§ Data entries
◇ ◇ ◇
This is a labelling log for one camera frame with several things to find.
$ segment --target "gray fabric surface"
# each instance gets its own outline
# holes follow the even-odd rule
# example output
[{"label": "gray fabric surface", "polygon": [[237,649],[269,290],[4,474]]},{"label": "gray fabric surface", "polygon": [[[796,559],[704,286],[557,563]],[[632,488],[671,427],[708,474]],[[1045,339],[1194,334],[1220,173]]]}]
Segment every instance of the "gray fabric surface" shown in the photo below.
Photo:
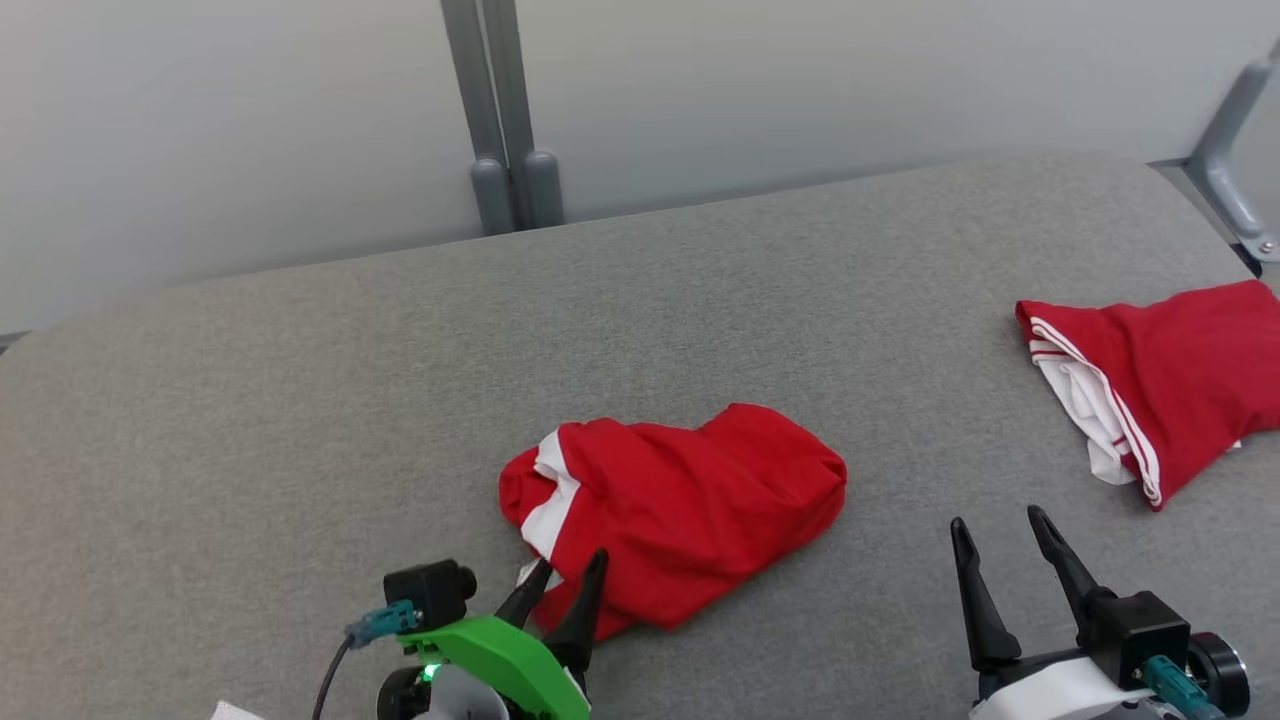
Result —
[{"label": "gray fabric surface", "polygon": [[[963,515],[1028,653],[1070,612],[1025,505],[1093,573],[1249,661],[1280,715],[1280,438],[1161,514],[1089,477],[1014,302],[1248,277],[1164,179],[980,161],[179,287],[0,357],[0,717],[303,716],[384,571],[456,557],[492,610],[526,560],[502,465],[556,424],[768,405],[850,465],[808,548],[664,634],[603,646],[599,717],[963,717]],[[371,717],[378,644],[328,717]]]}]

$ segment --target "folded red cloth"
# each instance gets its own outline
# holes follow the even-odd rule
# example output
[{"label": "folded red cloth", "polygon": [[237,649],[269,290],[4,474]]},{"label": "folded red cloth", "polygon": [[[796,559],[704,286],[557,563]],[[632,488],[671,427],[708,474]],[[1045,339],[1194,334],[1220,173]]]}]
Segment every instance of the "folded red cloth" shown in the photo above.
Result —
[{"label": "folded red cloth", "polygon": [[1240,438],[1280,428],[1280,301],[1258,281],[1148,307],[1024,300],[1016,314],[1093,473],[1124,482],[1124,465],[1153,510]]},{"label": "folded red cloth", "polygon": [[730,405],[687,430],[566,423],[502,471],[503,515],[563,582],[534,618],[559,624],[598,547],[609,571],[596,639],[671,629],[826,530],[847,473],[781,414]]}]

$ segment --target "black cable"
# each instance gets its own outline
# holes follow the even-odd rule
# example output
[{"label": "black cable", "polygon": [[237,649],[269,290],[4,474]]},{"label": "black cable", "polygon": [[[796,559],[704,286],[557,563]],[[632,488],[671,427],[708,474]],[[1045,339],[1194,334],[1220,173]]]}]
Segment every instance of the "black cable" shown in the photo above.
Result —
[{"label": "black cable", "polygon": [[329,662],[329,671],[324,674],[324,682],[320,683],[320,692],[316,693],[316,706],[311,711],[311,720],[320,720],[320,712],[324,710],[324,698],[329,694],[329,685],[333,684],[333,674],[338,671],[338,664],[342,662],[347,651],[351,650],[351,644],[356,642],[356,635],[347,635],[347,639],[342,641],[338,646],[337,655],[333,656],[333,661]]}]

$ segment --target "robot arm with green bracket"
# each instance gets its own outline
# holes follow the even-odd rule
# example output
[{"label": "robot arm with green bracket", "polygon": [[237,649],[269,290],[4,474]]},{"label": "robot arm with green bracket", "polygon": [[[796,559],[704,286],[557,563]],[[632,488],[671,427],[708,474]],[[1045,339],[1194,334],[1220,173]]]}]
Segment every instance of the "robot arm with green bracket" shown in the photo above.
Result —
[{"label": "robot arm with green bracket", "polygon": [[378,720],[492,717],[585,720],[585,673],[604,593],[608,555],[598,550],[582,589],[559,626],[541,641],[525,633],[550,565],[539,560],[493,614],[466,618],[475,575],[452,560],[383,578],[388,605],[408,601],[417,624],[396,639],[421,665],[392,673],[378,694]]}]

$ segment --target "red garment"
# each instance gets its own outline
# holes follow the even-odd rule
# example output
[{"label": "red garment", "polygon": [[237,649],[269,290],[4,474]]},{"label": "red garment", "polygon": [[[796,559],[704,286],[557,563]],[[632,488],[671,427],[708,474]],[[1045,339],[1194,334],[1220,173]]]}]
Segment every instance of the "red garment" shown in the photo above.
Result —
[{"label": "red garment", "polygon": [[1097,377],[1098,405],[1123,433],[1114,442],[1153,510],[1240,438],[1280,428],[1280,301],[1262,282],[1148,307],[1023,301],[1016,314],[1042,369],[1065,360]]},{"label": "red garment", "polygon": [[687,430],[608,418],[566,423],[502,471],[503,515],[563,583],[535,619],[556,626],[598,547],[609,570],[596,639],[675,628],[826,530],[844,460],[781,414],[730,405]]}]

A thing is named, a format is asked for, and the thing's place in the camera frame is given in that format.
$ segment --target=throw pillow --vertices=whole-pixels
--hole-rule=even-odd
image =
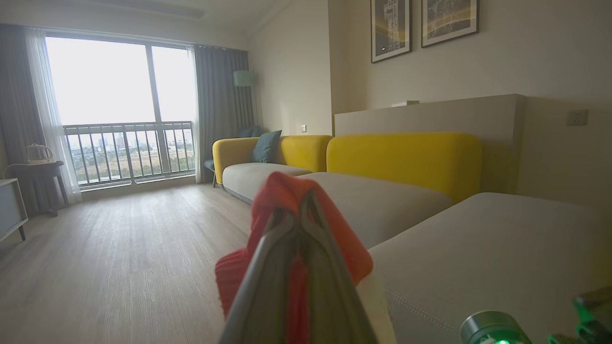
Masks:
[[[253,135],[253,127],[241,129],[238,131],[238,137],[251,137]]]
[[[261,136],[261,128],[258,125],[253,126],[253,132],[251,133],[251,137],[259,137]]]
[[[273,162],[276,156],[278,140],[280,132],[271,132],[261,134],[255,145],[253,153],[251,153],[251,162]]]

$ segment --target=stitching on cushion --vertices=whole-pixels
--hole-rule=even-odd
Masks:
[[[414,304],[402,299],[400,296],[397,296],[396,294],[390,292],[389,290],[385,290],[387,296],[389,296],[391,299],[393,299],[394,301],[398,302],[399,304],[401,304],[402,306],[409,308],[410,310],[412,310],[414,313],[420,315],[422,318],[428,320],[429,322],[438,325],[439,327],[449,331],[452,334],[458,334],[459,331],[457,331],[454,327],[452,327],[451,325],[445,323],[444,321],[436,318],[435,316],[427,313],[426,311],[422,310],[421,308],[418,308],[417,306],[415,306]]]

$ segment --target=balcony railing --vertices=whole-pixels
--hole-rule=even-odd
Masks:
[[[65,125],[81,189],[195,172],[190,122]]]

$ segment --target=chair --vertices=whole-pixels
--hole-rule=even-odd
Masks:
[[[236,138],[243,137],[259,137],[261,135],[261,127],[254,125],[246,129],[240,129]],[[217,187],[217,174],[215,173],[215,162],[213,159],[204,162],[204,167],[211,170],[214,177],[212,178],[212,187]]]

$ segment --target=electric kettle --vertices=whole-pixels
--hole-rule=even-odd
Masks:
◇ ◇ ◇
§ Aim of the task
Could you find every line in the records above that contains the word "shown" and copy it?

§ Response area
Segment every instance of the "gray fabric surface" shown in the photo below.
Segment every instance of the "folded red cloth" shown in the photo above.
Segment every instance of the "black cable" shown in the photo above.
Segment every instance of the "robot arm with green bracket" shown in the photo above.
Segment every instance of the "red garment" shown in the photo above.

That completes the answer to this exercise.